Lone Coder: VirtualBox on Vista with a Gentoo Guest

Jamon Camisso jamon.camisso-H217xnMUJC0sA/PxXw9srA at public.gmane.org
Sun Oct 18 13:38:25 UTC 2009


Ken Burtch wrote:
> On Sat, 2009-10-17 at 20:55 -0400, Rajinder Yadav wrote:
>> Ken Burtch wrote:
>>> My latest Lone Coder column, very long and technical:
>>>
>>> "Regardless if you think Gentoo is genius or madness, a manual install
>>> represents the ultimate challenge to boot Linux on VirtualBox.
>>>
>>> This document assumes you have a basic understanding of setting up a
>>> Linux computer, such as how to build a kernel and how to format a disk
>>> partition. "Host" refers to the operating system running VirtualBox, in
>>> this case, Windows Vista. "Guest" refers to the operating system running
>>> within VirtualBox, in this case, Gentoo Linux.
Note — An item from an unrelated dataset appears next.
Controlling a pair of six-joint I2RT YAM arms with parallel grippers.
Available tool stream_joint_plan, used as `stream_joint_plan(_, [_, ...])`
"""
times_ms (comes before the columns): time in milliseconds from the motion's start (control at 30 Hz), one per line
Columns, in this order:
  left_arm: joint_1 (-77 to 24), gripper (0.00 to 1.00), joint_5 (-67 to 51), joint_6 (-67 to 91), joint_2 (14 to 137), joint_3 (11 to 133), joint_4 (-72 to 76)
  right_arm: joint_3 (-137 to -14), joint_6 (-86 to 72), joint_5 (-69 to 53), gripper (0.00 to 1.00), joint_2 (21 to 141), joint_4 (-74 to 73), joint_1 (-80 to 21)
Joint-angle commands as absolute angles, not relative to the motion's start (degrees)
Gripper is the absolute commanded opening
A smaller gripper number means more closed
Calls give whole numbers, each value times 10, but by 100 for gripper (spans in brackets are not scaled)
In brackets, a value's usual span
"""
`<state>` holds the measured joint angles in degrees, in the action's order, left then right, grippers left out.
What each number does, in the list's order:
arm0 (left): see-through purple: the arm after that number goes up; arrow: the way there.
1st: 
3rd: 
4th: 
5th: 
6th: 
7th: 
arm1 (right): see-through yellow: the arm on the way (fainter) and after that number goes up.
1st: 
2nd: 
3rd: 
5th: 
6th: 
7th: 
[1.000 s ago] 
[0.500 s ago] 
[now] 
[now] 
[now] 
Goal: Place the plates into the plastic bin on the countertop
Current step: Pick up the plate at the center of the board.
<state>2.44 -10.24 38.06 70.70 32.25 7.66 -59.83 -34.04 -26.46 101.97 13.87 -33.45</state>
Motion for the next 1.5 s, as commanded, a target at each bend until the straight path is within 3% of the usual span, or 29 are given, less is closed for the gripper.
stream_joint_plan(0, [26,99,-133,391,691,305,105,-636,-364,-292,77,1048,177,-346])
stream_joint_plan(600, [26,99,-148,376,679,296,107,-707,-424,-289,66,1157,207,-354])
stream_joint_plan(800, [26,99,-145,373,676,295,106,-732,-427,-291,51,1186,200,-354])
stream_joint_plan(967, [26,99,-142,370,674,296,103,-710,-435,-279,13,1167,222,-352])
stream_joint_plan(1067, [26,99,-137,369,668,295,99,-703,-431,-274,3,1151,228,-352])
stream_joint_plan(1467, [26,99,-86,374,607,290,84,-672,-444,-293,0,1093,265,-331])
I use "gentoo #" as a
>>> root Gentoo prompt but your actual prompt may be a different one...."
>>>
>>> http://www.pegasoft.ca/coder/coder_october_2009.html
>>>
>> Hi Ken,
>>
>> this is a well written article, excellent work.
>>
>> Question, about when you say "manual install represents the ultimate challenge 
>> to boot Linux on VirtualBox."Is it really that challenging?
> 
> As I wrote at the end of the article, it took an hour to install Fedora
> and OpenSolaris.  And it took a week to install Gentoo, looking up the
> right commands and settings through Google,  So, on that basis, the
> Gentoo install was 35 times longer and more complicated, and 35 times
> the cost.

The question was would a bare metal install have taken longer or would 
it have been about the same time? e.g. is there something specific about 
VirtualBox that requires more work.

>> I've used VMWare and installed many distro on my WinXP, with custom partition, 
>> the process was relative effortless and quick.
>>
>> So is it Gentoo that's involved to install or does VirtualBox makes it so, or do 
>> you just like to command line it like a guru =) ... I compared the steps to 
>> install Ubuntu and Debain, and I never had to drop into the shell to type stuff 
>> to install Linux, ever, not even with Slackware.
> 
> Because of its nature, Gentoo has no installer or setup program.
> There's no alternative except to use the shell and to use commands like
> "fdisk" that I haven't otherwise needed to use in years.

They have an installer and have had for some time. A number of their 
releases have a livecd that do all the work for you. No fdisk needed.